Record extracts:
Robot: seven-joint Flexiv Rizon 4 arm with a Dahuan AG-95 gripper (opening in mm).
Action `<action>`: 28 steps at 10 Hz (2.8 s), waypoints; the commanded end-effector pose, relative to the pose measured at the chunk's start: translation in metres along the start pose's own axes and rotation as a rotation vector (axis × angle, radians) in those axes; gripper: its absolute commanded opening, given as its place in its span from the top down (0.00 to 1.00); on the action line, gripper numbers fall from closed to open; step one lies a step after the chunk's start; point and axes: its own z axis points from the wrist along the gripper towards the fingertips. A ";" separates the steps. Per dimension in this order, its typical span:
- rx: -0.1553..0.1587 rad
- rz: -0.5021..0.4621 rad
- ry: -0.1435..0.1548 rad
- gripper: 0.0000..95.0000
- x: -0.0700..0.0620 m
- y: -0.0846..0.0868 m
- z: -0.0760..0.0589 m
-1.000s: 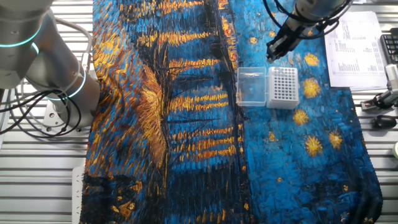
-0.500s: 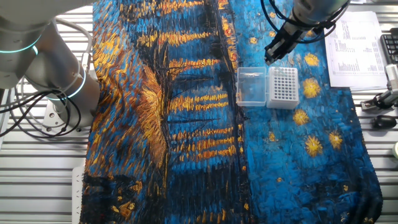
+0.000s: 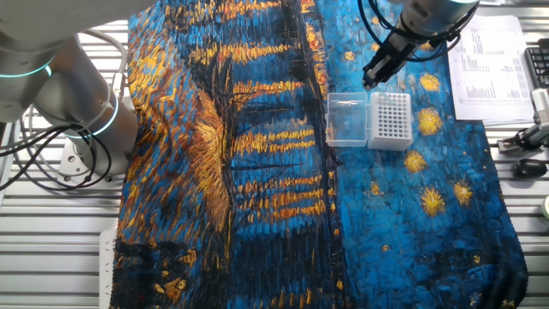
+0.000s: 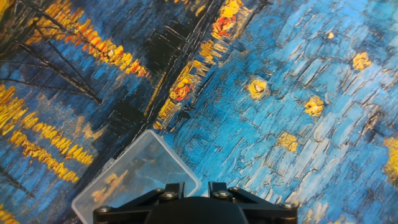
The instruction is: Insert a medium pipette tip into the holder for medium pipette tips
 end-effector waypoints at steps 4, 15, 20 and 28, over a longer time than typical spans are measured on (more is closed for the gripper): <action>0.007 -0.022 0.007 0.80 0.001 0.000 0.000; 0.023 -0.043 -0.013 1.00 0.005 -0.004 -0.003; 0.056 -0.052 -0.056 1.00 0.011 -0.009 -0.011; 0.082 -0.010 -0.191 1.00 0.012 -0.005 -0.013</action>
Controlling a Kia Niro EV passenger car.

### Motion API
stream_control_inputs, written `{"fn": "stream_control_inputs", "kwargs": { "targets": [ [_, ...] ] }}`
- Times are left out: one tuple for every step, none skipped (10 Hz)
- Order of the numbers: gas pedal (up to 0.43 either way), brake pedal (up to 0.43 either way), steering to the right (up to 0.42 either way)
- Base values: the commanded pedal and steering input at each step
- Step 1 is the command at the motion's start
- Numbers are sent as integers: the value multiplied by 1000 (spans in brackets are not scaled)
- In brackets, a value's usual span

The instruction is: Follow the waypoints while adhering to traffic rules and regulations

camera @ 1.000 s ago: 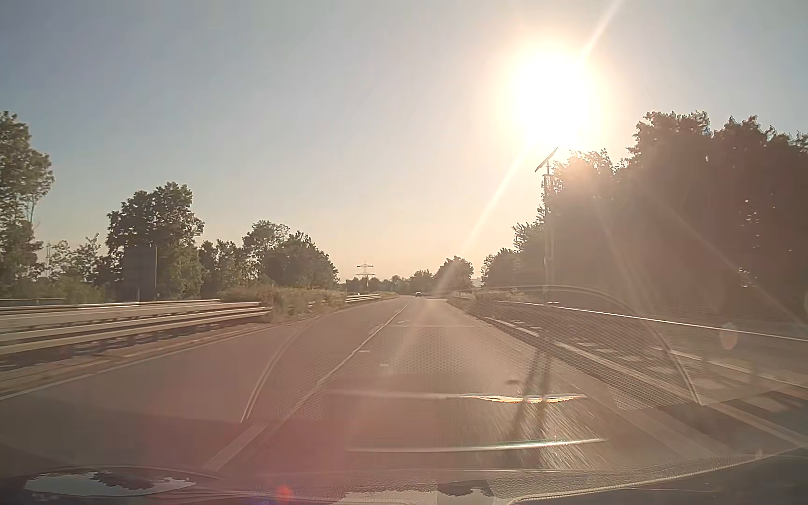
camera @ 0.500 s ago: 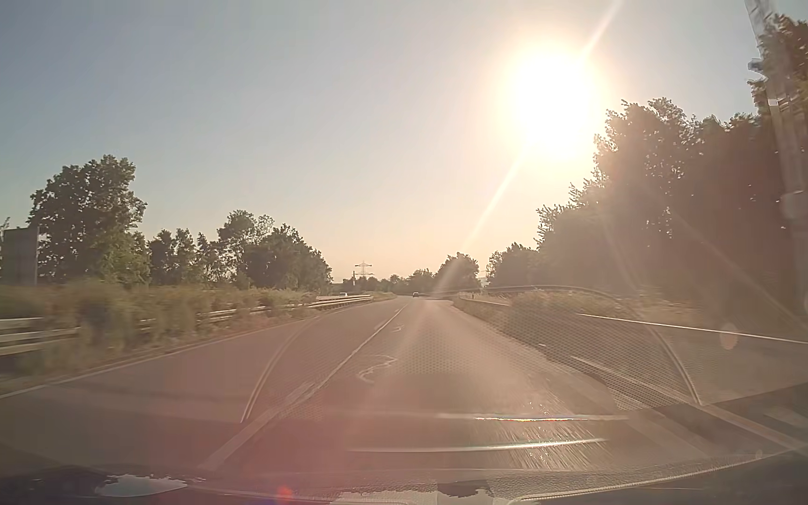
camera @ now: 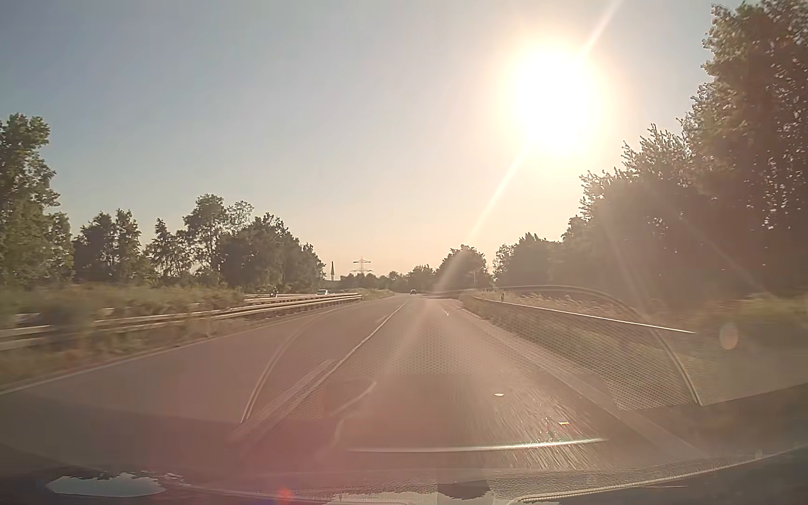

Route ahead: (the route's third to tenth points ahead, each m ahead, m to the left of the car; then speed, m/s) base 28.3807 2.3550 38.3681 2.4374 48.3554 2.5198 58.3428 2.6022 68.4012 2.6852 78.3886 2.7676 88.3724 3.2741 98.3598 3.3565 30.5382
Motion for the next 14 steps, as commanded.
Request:
{"fn": "stream_control_inputs", "kwargs": {
  "targets": [
    [157, 0, 0],
    [157, 0, 0],
    [157, 0, 0],
    [157, 0, 0],
    [157, 0, 0],
    [157, 0, 0],
    [157, 0, 0],
    [157, 0, 0],
    [157, 0, 1],
    [157, 0, 1],
    [157, 0, 1],
    [157, 0, 1],
    [157, 0, 1],
    [157, 0, 1]
  ]
}}
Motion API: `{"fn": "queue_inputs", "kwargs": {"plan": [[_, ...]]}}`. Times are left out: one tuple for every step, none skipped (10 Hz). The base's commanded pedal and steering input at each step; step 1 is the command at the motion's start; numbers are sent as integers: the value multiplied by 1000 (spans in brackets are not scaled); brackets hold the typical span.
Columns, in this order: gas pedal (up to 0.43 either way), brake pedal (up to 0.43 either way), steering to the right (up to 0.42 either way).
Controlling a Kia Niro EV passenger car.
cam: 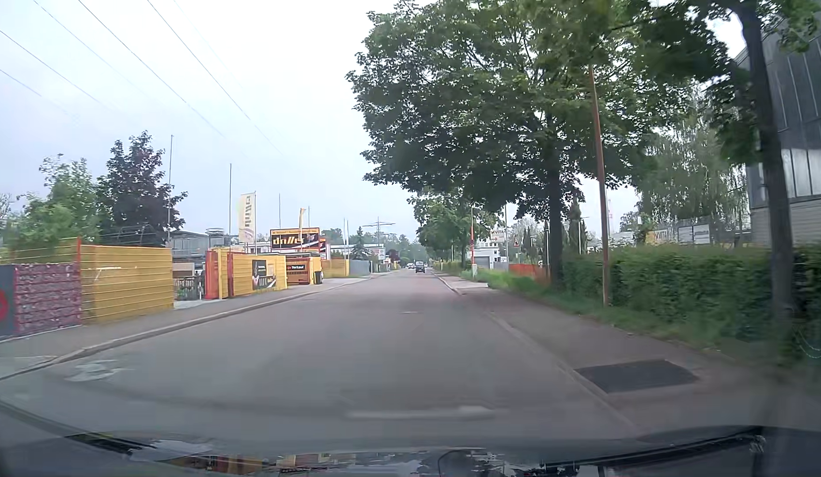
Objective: Follow the waypoints while adhering to traffic rules and regulations
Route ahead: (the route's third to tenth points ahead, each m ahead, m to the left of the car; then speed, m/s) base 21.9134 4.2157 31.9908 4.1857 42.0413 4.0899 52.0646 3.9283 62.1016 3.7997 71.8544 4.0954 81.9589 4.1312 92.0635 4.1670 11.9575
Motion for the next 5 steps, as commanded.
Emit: {"fn": "queue_inputs", "kwargs": {"plan": [[87,0,-1],[87,0,-1],[87,0,-1],[87,0,0],[87,0,0]]}}
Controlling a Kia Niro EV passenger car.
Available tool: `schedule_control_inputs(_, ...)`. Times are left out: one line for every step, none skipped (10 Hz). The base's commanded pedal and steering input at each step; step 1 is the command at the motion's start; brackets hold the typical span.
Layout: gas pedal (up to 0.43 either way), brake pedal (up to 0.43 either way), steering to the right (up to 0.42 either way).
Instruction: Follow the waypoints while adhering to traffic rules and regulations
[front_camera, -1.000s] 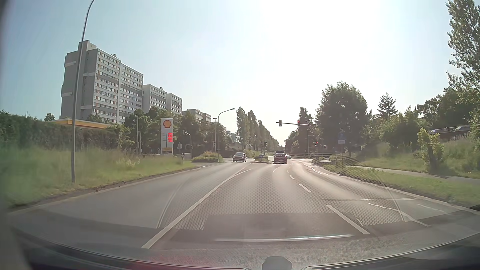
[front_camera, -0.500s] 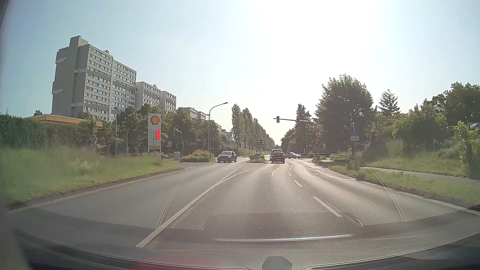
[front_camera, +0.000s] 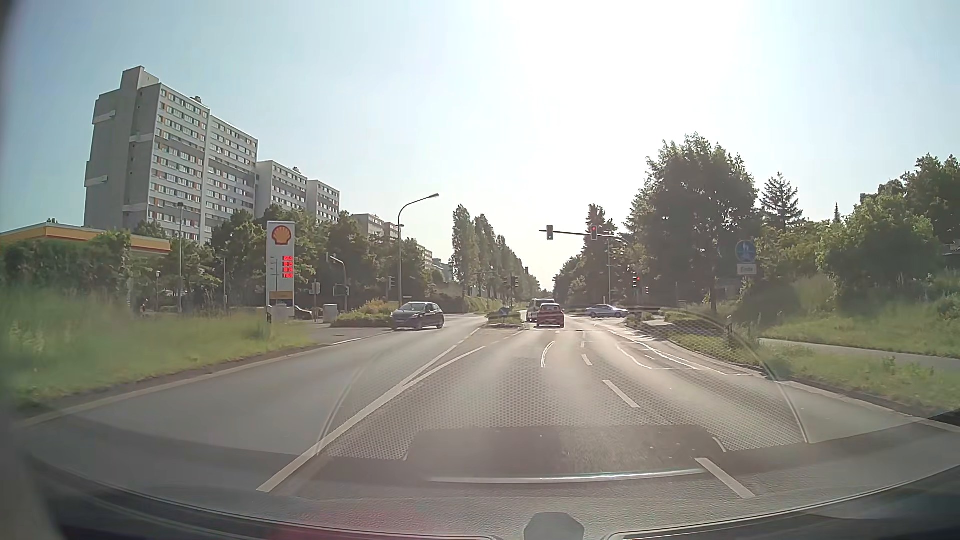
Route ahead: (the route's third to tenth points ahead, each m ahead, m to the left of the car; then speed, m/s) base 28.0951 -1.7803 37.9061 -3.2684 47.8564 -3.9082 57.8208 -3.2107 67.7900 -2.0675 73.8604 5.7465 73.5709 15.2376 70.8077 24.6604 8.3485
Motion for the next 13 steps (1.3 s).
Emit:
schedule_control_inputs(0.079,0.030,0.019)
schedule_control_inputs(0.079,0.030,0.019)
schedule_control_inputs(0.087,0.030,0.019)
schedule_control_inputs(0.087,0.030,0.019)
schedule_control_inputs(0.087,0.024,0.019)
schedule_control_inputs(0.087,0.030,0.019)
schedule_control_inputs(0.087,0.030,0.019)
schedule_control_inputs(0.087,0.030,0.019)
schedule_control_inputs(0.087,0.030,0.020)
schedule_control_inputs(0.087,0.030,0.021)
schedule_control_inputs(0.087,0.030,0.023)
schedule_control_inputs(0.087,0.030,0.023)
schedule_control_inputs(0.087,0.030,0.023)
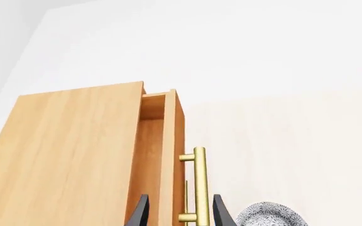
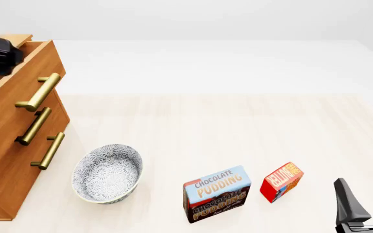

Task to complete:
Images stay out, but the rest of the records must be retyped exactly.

Result of this task:
Robot: seven-joint Flexiv Rizon 4 arm with a Dahuan AG-95 gripper (opening in mm).
Action `<action>`: 28 steps at 10 Hz (2.8 s), waypoints; the commanded end-effector pose, relative to the pose measured at the chunk's start: translation in metres along the start pose's own axes and rotation as a rotation vector (axis × angle, radians) in those axes; gripper: its absolute commanded opening, given as its place in its span from the top down (0.00 to 1.00); on the action line, gripper numbers fall from closed to open; step one lies a step after the chunk's start; point and axes: its own z axis points from the wrist along the gripper towards the fingertips. A ";" separates the steps. Per dimension in this order, its typical span:
- rx: -0.1553..0.1587 rad
- rz: -0.5021..0.4621 rad
- ry: -0.1435..0.1548 rad
- gripper: 0.0000..95.0000
- x: -0.0700..0.0620 m
- y: -0.0846..0.0868 m
- z: -0.0760..0.0589 m
-1.000s: 
-0.500s: 
+0.000s: 
+0.000s: 
The instruction is: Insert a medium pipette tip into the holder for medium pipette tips
 end-effector waypoints at steps 4, 15, 20 and 28, over a longer time than typical spans are measured on (more is closed for the gripper): <action>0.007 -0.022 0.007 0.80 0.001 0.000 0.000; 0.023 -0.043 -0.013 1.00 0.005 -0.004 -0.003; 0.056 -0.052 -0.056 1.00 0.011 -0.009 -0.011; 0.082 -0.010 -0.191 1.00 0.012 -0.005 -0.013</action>
Controlling a Kia Niro EV passenger car.

### Motion API
stream_control_inputs, written `{"fn": "stream_control_inputs", "kwargs": { "targets": [ [_, ...] ] }}`
- Times are left out: one tuple for every step, none skipped (10 Hz)
- Order of the numbers: gas pedal (up to 0.43 either way), brake pedal (up to 0.43 either way), steering to the right (up to 0.42 either way)
- Base values: the commanded pedal and steering input at each step
- Step 1 is the command at the motion's start
- Numbers are sent as integers: the value multiplied by 1000 (spans in brackets are not scaled)
- In brackets, a value's usual span

The instruction is: Follow the waypoints while adhering to traffic rules and regulations

camera @ 1.000 s ago: 
camera @ 0.500 s ago: 
camera @ now: 

Route ahead: (the route's third to tenth points ahead, each m ahead, m to the left of the car; then speed, m/s) base 28.3807 2.3550 38.3681 2.4374 48.3554 2.5198 58.3428 2.6022 68.4012 2.6852 78.3886 2.7676 88.3724 3.2741 98.3598 3.3565 30.5382
Motion for the next 14 steps, as commanded.
Request:
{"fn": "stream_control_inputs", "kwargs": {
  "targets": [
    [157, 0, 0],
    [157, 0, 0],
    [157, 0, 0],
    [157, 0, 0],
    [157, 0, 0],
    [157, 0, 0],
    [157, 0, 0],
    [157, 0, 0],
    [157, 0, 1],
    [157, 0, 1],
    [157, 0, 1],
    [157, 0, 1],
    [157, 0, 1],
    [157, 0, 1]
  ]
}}
Motion API: `{"fn": "queue_inputs", "kwargs": {"plan": [[_, ...]]}}`. Times are left out: one tuple for every step, none skipped (10 Hz). The base's commanded pedal and steering input at each step; step 1 is the command at the motion's start; numbers are sent as integers: the value multiplied by 1000 (spans in brackets are not scaled); brackets hold the typical span.
Columns, in this order: gas pedal (up to 0.43 either way), brake pedal (up to 0.43 either way), steering to the right (up to 0.42 either way).
Controlling a Kia Niro EV passenger car.
cam: 
Objective: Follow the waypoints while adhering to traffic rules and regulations
Route ahead: (the route's third to tenth points ahead, each m ahead, m to the left of the car; then speed, m/s) base 21.9134 4.2157 31.9908 4.1857 42.0413 4.0899 52.0646 3.9283 62.1016 3.7997 71.8544 4.0954 81.9589 4.1312 92.0635 4.1670 11.9575
Motion for the next 5 steps, as commanded.
Emit: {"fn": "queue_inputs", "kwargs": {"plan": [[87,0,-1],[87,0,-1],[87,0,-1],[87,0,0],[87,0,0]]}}
Controlling a Kia Niro EV passenger car.
Available tool: `schedule_control_inputs(_, ...)`. Times are left out: one line for every step, none skipped (10 Hz). The base's commanded pedal and steering input at each step; step 1 is the command at the motion's start; brackets hold the typical span.
Layout: gas pedal (up to 0.43 either way), brake pedal (up to 0.43 either way), steering to the right (up to 0.42 either way).
Instruction: Follow the waypoints while adhering to traffic rules and regulations
[front_camera, -1.000s] 
[front_camera, -0.500s] 
[front_camera, +0.000s] 
Route ahead: (the route's third to tenth points ahead, each m ahead, m to the left of the car; then speed, m/s) base 28.0951 -1.7803 37.9061 -3.2684 47.8564 -3.9082 57.8208 -3.2107 67.7900 -2.0675 73.8604 5.7465 73.5709 15.2376 70.8077 24.6604 8.3485
Motion for the next 13 steps (1.3 s).
Emit:
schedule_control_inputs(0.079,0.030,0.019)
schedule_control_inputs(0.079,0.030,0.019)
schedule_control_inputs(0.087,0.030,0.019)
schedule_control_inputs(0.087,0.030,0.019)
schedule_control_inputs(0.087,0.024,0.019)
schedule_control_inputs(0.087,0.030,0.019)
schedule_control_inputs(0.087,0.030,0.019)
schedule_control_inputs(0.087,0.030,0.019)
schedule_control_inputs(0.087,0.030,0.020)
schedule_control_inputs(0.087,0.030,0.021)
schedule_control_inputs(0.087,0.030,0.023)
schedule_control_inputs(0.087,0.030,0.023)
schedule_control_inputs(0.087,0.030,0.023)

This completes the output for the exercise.